Task item:
What's wanted here is the full listing below, repeated exactly, with no images in it.

───

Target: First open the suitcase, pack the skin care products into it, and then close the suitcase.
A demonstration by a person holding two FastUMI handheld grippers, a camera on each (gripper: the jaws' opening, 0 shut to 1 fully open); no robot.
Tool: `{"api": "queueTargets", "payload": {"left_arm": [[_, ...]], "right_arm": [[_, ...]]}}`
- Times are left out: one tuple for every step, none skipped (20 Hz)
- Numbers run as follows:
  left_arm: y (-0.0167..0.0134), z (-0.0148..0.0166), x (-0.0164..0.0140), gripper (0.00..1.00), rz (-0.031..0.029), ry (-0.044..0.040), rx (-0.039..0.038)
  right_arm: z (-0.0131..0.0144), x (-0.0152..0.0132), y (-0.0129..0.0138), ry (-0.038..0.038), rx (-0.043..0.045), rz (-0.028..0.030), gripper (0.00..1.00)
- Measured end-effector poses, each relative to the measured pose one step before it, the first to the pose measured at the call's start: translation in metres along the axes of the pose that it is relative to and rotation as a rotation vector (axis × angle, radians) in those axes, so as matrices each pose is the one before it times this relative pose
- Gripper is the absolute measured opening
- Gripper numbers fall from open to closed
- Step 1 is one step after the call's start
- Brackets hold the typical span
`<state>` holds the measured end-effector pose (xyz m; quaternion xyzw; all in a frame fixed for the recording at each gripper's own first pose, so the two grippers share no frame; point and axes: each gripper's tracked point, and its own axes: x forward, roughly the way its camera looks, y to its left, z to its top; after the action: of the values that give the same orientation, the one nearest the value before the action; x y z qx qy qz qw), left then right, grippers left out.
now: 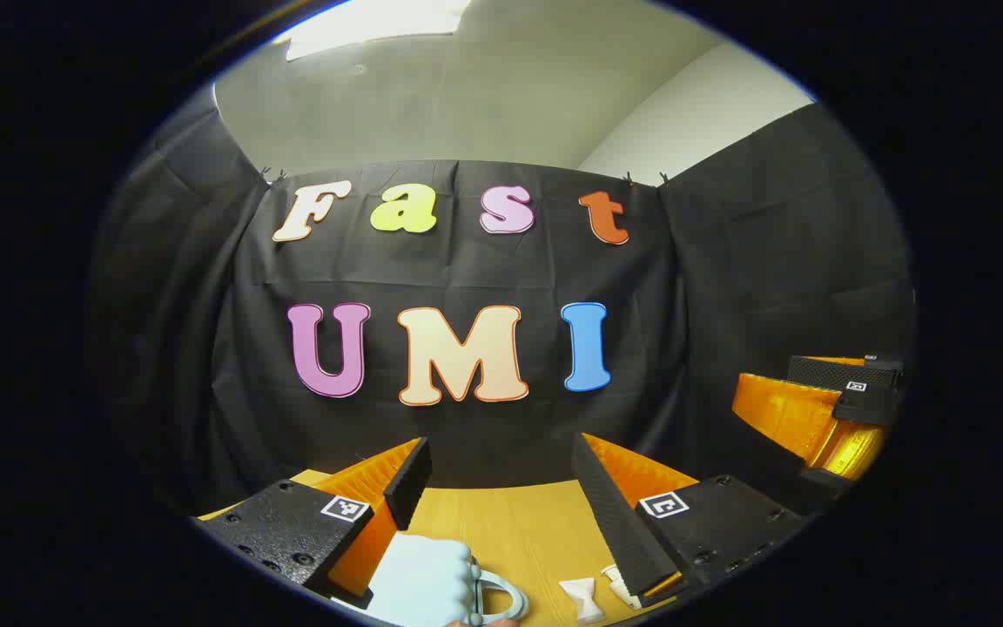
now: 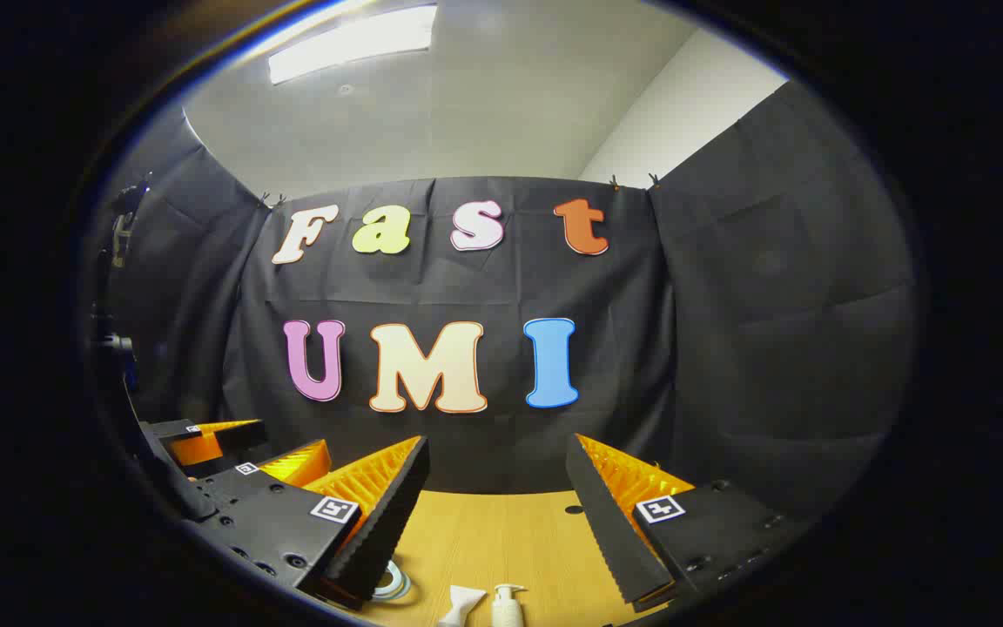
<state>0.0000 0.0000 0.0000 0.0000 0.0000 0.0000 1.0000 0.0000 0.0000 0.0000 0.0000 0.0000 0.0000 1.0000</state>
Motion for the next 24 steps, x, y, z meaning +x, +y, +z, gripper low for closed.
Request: {"api": "queueTargets", "payload": {"left_arm": [[0.00073, -0.00091, 0.00066, 0.96, 0.00747, 0.00034, 0.00634], [-0.00071, 0.00013, -0.00108, 0.99, 0.00399, -0.00161, 0.00321], [0.00004, 0.00092, -0.00061, 0.99, 0.0058, -0.00393, 0.00469], [-0.00034, 0.00058, -0.00016, 0.96, 0.00199, -0.00058, 0.00467], [0.00067, -0.00111, -0.00018, 0.96, 0.00463, 0.00029, 0.00437], [0.00132, -0.00126, -0.00098, 0.96, 0.00737, 0.00541, 0.00264], [0.00218, 0.00017, -0.0006, 0.96, 0.00948, 0.00125, 0.0025], [0.0027, -0.00193, 0.0014, 0.96, 0.01053, 0.00515, 0.00498], [0.00332, -0.00411, 0.00044, 0.96, 0.01247, 0.01278, 0.00402], [0.00095, -0.0029, 0.00024, 0.96, 0.00827, 0.00991, -0.01083], [0.00192, -0.0029, 0.00085, 0.96, 0.00605, 0.01029, -0.01065], [0.00261, -0.00205, 0.00037, 0.96, 0.00809, 0.00707, -0.00266], [0.00304, -0.00106, 0.00041, 0.96, 0.0092, 0.00441, 0.00021], [0.0011, -0.0013, -0.00017, 0.96, 0.00497, 0.00522, -0.00014], [-0.00106, -0.00361, 0.00011, 0.96, -0.00103, 0.00551, -0.00031], [-0.00082, -0.00396, 0.00037, 0.96, -0.00114, 0.00624, 0.00367], [-0.00087, -0.00673, 0.00019, 0.96, -0.00318, 0.01375, 0.00968], [-0.00484, -0.01233, 0.0018, 0.96, -0.01686, 0.02688, 0.01903], [-0.00246, -0.01061, 0.00194, 0.96, -0.00589, 0.02665, 0.01358], [-0.00404, -0.01435, 0.00079, 0.96, -0.00984, 0.02891, 0.00959], [-0.00381, -0.01218, 0.0026, 0.97, -0.01079, 0.03297, 0.00683], [-0.00569, -0.01481, 0.0037, 0.97, -0.01421, 0.03387, 0.00631], [-0.00414, -0.01324, 0.00359, 0.97, -0.00964, 0.03598, 0.00741], [-0.0044, -0.01338, 0.00411, 0.96, -0.01138, 0.03369, 0.00971]], "right_arm": [[-0.00204, 0.00055, 0.00148, 0.00106, 0.00188, 0.01019, 0.99], [-0.00122, 0.00194, 0.00175, 0.00179, 0.00185, 0.01156, 0.99], [-0.00184, 0.00176, 0.00143, 0.00213, 0.004, 0.01435, 0.99], [-0.00018, 0.00186, 0.00164, -0.0027, 0.00094, 0.00894, 0.99], [-0.00207, 0.00209, 0.00084, -0.00117, 0.00095, 0.00721, 0.99], [-0.00276, 0.00187, 0.00223, 0.00467, 0.00428, 0.01218, 0.99], [-0.0044, 0.00275, 0.00225, 0.00803, 0.00742, 0.01238, 0.99], [-0.00247, 0.0026, 0.00033, 0.00422, 0.00537, 0.0078, 0.99], [-0.00242, 0.00281, 0.00029, 0.00529, 0.00577, 0.00848, 0.99], [-0.00094, 0.00206, -0.00136, 0.00225, 0.00151, 0.00468, 0.99], [-0.00119, 0.0009, -0.00216, -0.00306, -0.0022, 0.00255, 0.99], [0.00017, 0.00066, -0.00215, -0.00182, -0.0029, 0.00133, 0.99], [-0.00287, 0.0007, -0.00181, 0.00459, -0.00059, -0.00099, 0.99], [-0.00203, 0.00015, -0.00191, 0.00671, 0.00289, 0.00072, 0.99], [-0.00267, 0.00048, -0.00142, 0.00655, 0.00269, -0.00096, 0.99], [-0.00226, 0.00098, -0.00308, 0.00547, 0.00166, -0.00213, 0.99], [-0.00399, 0.00133, -0.00263, 0.00894, -0.00106, -0.00186, 0.99], [-0.00663, 0.00089, -0.00336, 0.0181, -0.0057, -0.00222, 0.99], [-0.00475, 0.00055, -0.00286, 0.01159, -0.00572, -0.00293, 0.99], [-0.00394, -0.00026, -0.00347, 0.01011, -0.00582, -0.00527, 0.99], [-0.0039, 0.0003, -0.00376, 0.01112, -0.00447, -0.00404, 0.99], [-0.00507, -0.00086, -0.00302, 0.01402, -0.00393, -0.00508, 0.99], [-0.00443, -0.0007, -0.00267, 0.01601, 0.00061, -0.00319, 0.99], [-0.00388, 0.00054, -0.00306, 0.0131, 0.00134, -0.0063, 0.99]]}}
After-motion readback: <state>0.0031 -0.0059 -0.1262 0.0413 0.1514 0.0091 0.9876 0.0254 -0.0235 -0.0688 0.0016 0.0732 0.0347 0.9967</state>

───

Problem solution:
Target: First open the suitcase, pack the skin care products into it, and then close the suitcase.
A demonstration by a person holding two FastUMI handheld grippers, a camera on each (gripper: the jaws' opening, 0 shut to 1 fully open); no robot.
Tool: `{"api": "queueTargets", "payload": {"left_arm": [[_, ...]], "right_arm": [[_, ...]]}}`
- Times are left out: one tuple for every step, none skipped (20 Hz)
- Numbers run as follows:
  left_arm: y (-0.0167..0.0134), z (-0.0148..0.0166), x (-0.0164..0.0140), gripper (0.00..1.00), rz (-0.031..0.029), ry (-0.044..0.040), rx (-0.039..0.038)
  right_arm: z (-0.0131..0.0144), x (-0.0152..0.0132), y (-0.0129..0.0138), ry (-0.038..0.038), rx (-0.043..0.045), rz (-0.028..0.030), gripper (0.00..1.00)
- Measured end-effector poses, each relative to the measured pose one step before it, the first to the pose measured at the call's start: translation in metres along the axes of the pose that it is relative to and rotation as a rotation vector (axis × angle, radians) in those axes, so as matrices each pose is the one before it times this relative pose
- Gripper is the absolute measured opening
- Gripper numbers fall from open to closed
- Step 1 is one step after the call's start
- Brackets hold the typical span
`<state>` holds the measured end-effector pose (xyz m; quaternion xyzw; all in a frame fixed for the recording at each gripper's own first pose, so the two grippers share no frame; point and axes: each gripper's tracked point, and its own axes: x forward, roughly the way its camera looks, y to its left, z to its top; after the action: of the values that give the same orientation, the one nearest the value before the action; x y z qx qy qz qw), left then right, grippers left out.
now: 
now: 
<state>0.0000 0.0000 0.0000 0.0000 0.0000 0.0000 1.0000 0.0000 0.0000 0.0000 0.0000 0.0000 0.0000 1.0000</state>
Motion for the next 24 steps, x, y, z meaning +x, +y, +z, gripper low for closed.
Request: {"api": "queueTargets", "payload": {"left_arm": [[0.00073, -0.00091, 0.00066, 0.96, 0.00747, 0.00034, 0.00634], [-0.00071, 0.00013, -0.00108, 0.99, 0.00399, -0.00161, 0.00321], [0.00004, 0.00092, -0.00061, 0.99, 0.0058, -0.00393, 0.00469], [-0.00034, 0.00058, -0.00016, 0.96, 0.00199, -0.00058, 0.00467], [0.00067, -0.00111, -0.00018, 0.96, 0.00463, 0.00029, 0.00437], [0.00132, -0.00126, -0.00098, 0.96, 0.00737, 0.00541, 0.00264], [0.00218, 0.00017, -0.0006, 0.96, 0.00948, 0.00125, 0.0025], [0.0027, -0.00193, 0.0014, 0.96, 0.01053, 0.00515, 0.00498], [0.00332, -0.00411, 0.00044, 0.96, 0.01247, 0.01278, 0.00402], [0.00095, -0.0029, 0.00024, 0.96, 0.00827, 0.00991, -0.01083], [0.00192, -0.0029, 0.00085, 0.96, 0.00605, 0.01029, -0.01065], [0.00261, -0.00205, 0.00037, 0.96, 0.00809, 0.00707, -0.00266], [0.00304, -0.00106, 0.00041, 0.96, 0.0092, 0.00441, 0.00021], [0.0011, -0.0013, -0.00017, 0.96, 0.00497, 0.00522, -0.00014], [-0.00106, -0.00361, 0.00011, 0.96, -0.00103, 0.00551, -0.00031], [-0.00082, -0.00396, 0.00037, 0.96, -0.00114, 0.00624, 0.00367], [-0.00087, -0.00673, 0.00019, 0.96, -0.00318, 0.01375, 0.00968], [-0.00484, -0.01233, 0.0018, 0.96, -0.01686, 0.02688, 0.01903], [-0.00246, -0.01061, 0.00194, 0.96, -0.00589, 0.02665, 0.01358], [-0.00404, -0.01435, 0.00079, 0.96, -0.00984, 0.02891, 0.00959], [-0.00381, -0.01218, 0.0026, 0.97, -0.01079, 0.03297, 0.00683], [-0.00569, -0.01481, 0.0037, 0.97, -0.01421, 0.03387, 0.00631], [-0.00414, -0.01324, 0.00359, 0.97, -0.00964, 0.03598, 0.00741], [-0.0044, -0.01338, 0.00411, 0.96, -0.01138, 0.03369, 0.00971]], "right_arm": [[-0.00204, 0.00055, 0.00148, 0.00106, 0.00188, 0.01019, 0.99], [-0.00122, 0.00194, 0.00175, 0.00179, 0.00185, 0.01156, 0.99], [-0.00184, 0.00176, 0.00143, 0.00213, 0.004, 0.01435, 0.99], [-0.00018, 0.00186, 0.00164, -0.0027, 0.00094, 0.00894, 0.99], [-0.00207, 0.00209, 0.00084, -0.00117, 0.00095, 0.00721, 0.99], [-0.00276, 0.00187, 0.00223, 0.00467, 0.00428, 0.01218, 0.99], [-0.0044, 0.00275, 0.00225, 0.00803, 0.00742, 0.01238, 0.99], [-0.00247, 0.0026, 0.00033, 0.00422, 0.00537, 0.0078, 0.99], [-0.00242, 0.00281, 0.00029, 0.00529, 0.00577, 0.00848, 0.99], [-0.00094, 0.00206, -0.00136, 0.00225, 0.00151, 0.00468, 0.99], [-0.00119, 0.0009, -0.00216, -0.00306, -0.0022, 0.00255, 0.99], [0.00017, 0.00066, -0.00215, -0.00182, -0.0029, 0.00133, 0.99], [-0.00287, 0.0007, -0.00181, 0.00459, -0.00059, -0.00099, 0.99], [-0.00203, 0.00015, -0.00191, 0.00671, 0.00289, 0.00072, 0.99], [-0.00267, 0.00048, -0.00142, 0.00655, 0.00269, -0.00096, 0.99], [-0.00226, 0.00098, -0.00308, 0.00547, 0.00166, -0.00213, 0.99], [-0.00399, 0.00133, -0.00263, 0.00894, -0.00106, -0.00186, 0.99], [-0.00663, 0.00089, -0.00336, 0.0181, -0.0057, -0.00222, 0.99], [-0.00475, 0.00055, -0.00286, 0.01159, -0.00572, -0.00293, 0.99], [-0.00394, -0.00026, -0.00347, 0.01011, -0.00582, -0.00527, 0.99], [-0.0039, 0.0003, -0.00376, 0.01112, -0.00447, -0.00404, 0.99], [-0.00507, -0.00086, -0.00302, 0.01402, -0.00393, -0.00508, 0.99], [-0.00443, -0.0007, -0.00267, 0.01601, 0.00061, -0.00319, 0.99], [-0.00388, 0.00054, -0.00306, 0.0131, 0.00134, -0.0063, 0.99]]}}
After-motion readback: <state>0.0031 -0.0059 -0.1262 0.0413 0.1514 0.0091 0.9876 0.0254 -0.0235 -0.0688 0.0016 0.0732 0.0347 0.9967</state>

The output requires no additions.